Dataset excerpts:
---------------
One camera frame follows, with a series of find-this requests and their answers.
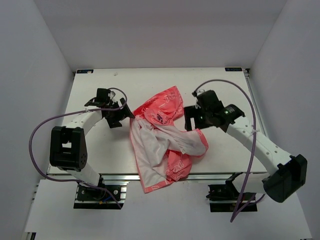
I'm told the left blue corner label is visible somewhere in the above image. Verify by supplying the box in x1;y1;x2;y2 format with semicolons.
76;69;94;74

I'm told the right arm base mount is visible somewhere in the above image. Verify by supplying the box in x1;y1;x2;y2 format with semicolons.
206;172;258;213

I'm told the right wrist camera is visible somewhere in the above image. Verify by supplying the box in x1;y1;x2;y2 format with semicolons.
192;90;220;107

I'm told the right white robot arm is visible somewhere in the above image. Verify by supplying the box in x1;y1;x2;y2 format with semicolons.
184;103;308;203

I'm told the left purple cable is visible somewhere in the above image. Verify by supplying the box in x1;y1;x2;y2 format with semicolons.
29;87;129;210

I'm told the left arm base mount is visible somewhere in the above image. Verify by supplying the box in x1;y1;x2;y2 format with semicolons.
73;180;129;210

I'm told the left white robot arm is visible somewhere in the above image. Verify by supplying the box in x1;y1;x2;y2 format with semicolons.
49;97;135;200

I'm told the aluminium right side rail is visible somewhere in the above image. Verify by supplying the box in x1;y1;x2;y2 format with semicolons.
243;68;269;138

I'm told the pink hooded kids jacket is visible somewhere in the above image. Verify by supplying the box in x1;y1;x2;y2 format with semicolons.
130;86;209;194

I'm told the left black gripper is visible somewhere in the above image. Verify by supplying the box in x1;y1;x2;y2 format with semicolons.
104;97;134;128

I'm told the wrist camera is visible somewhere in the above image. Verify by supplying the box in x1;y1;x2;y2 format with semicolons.
192;90;220;107
84;88;112;108

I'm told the aluminium rail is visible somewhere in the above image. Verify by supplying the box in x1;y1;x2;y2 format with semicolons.
46;171;270;182
243;68;269;138

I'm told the aluminium front rail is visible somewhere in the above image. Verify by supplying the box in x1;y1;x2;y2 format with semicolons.
46;171;270;182

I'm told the blue corner label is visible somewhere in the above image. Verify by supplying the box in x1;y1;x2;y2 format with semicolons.
224;67;243;72
76;69;94;74

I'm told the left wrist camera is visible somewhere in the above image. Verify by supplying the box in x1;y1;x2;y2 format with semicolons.
84;88;112;108

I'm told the right blue corner label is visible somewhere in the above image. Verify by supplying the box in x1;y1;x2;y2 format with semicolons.
224;67;243;72

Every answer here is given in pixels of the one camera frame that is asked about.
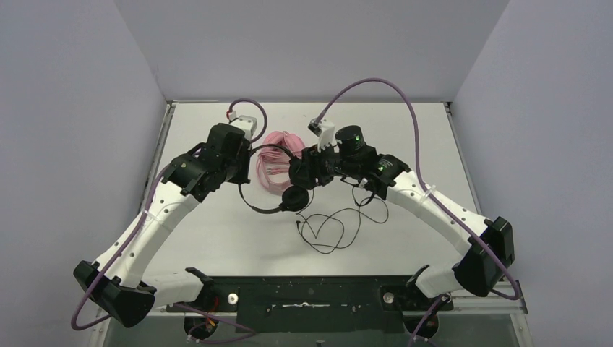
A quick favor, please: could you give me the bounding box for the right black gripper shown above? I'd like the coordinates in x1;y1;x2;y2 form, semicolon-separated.
293;140;359;189

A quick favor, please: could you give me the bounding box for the black on-ear headphones with cable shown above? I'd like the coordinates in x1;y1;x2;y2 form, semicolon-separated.
238;143;390;256

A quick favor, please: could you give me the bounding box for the pink over-ear headphones with cable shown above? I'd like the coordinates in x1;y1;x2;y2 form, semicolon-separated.
256;131;306;195

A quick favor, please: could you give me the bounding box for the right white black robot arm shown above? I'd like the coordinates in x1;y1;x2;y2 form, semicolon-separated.
289;125;515;309

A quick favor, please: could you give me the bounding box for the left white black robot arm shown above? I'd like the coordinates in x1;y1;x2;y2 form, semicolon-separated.
73;116;257;327

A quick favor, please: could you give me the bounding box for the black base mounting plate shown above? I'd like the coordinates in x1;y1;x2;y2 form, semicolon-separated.
118;267;504;336

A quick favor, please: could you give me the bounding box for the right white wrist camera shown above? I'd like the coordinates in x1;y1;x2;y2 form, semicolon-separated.
308;119;337;152

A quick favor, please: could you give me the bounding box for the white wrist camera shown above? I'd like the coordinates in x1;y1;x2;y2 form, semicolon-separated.
226;111;257;141
308;119;337;152

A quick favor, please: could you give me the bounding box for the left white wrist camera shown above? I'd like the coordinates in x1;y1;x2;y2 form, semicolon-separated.
226;111;257;141

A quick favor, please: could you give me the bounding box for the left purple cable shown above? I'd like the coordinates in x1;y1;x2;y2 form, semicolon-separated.
70;98;262;345

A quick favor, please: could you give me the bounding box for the purple cable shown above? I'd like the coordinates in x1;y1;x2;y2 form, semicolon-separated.
316;77;523;347
70;98;262;345

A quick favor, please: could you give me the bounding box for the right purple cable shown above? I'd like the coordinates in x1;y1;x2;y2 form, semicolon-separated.
316;77;523;347

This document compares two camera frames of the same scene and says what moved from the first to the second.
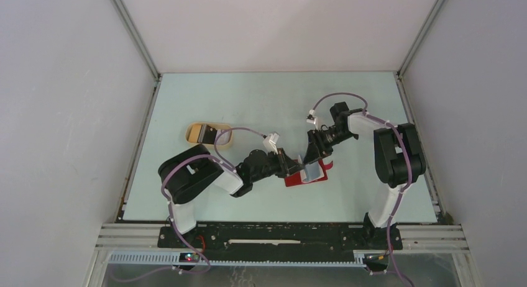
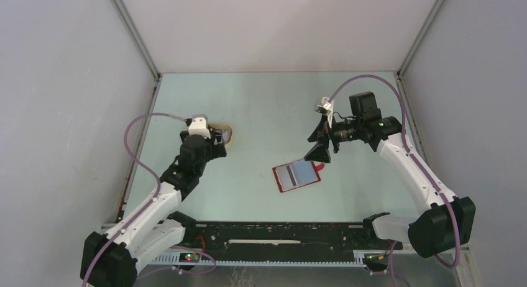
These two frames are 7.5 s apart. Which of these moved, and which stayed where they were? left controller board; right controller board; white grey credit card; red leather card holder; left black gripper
---------------
● **Exercise requirements**:
Reproduce only the lines from the line that holds "the right purple" through the end of the records, exactly as they stand, both ends included and pictures excluded.

● **Solution for this task**:
A quick favor, please: could you give me the bounding box for the right purple cable shown above? I'd like the coordinates in x1;y1;x2;y2 form, semicolon-separated.
316;77;523;347

This document compares two camera frames of the same scene and says what moved from the first to the second.
These two frames are 7.5 s apart. Which of these moved, and which stayed where they were? left controller board; right controller board; white grey credit card; red leather card holder; left black gripper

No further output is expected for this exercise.